02:53 Ne ménageant pas leurs efforts, les gouvernements sont parvenus jusqu'ici à éviter cette grande culbute,
02:59 faisant mieux que maintenir en apesanteur les prix d'actifs.
03:03 Ce sont in fine les plus riches, ceux qui concentrent la richesse, qui sortent gagnants des trois séismes qui ont ébranlé nos économies.
03:11 D'un côté, le gouvernement a fait beaucoup en faveur du capital depuis 15 ans.
03:16 Baisse des cotisations employeurs, de l'IS, des impôts sur la production, flat tax sur les revenus du patrimoine, réforme de l'IFI,
03:25 avec pour priorité de protéger les revenus du capital et du patrimoine des assauts de la conjoncture.

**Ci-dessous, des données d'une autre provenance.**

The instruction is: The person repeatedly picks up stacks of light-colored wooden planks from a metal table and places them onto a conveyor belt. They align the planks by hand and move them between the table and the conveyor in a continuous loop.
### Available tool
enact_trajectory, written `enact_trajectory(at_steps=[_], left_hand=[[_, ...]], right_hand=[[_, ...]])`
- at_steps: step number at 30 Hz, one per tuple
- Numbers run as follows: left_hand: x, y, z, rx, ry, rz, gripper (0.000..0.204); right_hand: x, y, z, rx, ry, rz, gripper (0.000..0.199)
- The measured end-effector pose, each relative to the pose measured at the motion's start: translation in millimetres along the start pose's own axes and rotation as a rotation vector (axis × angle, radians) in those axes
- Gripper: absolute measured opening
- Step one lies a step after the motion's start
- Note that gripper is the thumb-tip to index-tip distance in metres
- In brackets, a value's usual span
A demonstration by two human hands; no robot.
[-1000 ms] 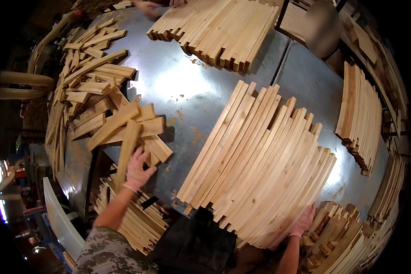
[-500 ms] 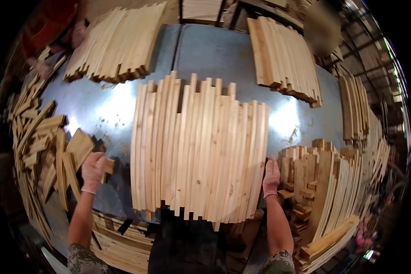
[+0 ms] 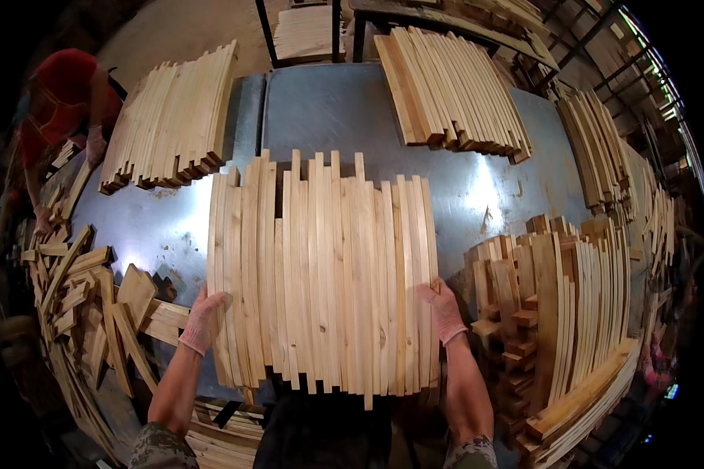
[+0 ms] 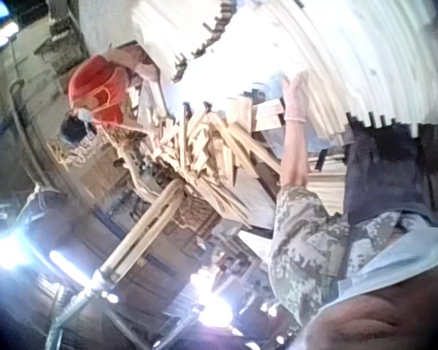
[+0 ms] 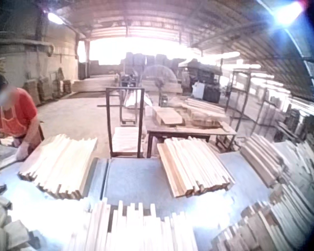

03:32 Sur l'autre versant, celui de la pauvreté, il n'est pas en reste non plus, avec plusieurs mesures phares.
03:38 De la mise en place de la prime d'activité en 2016, maintes fois revalorisée,
03:43 aux boucliers et divers chèques anti-inflation, en passant par la massification du chômage partiel lors de la crise sanitaire.
03:51 Mais deux constats doivent être faits.
03:53 Un, lorsque l'on se centre sur les principaux minima dédiés à la lutte contre la pauvreté, l'augmentation de la charge doit être relativisée.
04:02 Idem d'ailleurs lorsque l'on agrège plus largement toutes les dépenses de l'État ciblées sur les plus pauvres.
04:07 Aides au logement, chômage, survie, exclusion sociale, etc.
04:10 Il n'y a pas de changement de régime palpable et le pic de 2020 ressemble à une embardée temporaire.
04:16 Deux, lorsque l'État cofinance les travailleurs pauvres ou qu'il recourt au chômage partiel,
04:22 il décharge les entreprises de coûts qui leur sont imputables et sanctuarise de fait leurs débouchés et leurs profits.
04:30 Mutualisant les pertes potentielles du système productif, le quoi qu'il en coûte est plus qu'ambivalent.
04:36 Derrière son masque social, il protège le capital et la rente financière.
04:41 Et derrière les 47 points de dette supplémentaire depuis 2007,
04:45 seuls 4,1 sont imputables au déficit des régimes sociaux stricto sensu.
04:50 Le reste relève des baisses d'impôts, notamment sur les entreprises,
04:54 et de l'empilement des dispositifs contracycliques financés à découvert.
04:59 Prenant à sa charge une part croissante du revenu des ménages, l'État a limité la casse sociale,
05:04 mais préservé aussi de la sorte les revenus du capital et la valeur des actifs et in fine les rentiers,
05:11 ces derniers étant exposés à des risques de pertes bien plus considérables que les plus pauvres.
05:16 In fine, depuis 15 ans, l'État dépense sans compter pour protéger les intérêts liés du travail et du capital des pauvres et des riches.
05:25 Dans un capitalisme financiarisé, où si les premiers de cordée décrochent,
05:30 ils embarquent dans leur chute, la société dans son ensemble.